▸ **Try it**:
The line that contains "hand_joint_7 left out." and all lines following it to the end of the data below: set these down exactly, and nothing besides.

════════════════

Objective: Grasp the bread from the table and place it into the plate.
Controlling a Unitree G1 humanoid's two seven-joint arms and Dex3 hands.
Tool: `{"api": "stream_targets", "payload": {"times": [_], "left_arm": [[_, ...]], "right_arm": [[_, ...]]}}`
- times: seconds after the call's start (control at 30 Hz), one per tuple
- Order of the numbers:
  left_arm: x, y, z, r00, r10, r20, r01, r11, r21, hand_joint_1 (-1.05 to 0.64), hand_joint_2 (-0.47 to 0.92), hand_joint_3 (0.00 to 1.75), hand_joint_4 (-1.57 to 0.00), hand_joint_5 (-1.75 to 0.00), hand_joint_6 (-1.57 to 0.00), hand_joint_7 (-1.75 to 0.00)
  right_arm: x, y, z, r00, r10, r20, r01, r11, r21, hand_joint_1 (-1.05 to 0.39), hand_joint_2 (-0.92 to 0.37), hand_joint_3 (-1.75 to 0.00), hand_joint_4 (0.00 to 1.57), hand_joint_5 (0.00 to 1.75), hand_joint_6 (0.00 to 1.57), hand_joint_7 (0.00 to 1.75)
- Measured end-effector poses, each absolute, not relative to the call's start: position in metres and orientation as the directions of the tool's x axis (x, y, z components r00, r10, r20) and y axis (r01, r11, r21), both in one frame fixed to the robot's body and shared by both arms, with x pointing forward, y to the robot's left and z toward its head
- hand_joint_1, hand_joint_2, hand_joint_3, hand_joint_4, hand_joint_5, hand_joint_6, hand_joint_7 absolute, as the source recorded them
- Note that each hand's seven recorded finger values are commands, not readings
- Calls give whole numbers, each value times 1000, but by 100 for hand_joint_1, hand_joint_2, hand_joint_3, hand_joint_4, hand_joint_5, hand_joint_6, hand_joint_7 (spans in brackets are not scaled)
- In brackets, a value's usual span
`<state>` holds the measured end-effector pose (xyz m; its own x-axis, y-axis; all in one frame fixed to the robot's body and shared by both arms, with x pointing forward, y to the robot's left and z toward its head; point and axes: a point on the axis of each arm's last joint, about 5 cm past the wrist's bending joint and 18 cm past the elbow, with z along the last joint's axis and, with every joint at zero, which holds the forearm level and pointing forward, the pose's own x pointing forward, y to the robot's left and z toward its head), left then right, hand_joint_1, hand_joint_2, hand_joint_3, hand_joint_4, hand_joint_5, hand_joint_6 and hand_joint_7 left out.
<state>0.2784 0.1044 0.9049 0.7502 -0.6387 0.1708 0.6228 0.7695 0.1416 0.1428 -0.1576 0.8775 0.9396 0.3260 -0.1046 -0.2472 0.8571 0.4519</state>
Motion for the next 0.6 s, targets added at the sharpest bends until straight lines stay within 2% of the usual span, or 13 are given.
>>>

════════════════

▸ **Written reply**:
`<state>` holds the measured end-effector pose (xyz m; its own x-axis, y-axis; all in one frame fixed to the robot's body and shared by both arms, with x pointing forward, y to the robot's left and z toward its head; point and axes: a point on the axis of each arm's last joint, about 5 cm past the wrist's bending joint and 18 cm past the elbow, with z along the last joint's axis and, with every joint at zero, which holds the forearm level and pointing forward, the pose's own x pointing forward, y to the robot's left and z toward its head), left then right, hand_joint_1, hand_joint_2, hand_joint_3, hand_joint_4, hand_joint_5, hand_joint_6 and hand_joint_7 left out.
<state>0.2784 0.1044 0.9049 0.7502 -0.6387 0.1708 0.6228 0.7695 0.1416 0.1428 -0.1576 0.8775 0.9396 0.3260 -0.1046 -0.2472 0.8571 0.4519</state>
Motion for the next 0.6 s, targets added at the sharpest bends until straight lines stay within 2% of the usual span, or 13 are given.
>>>

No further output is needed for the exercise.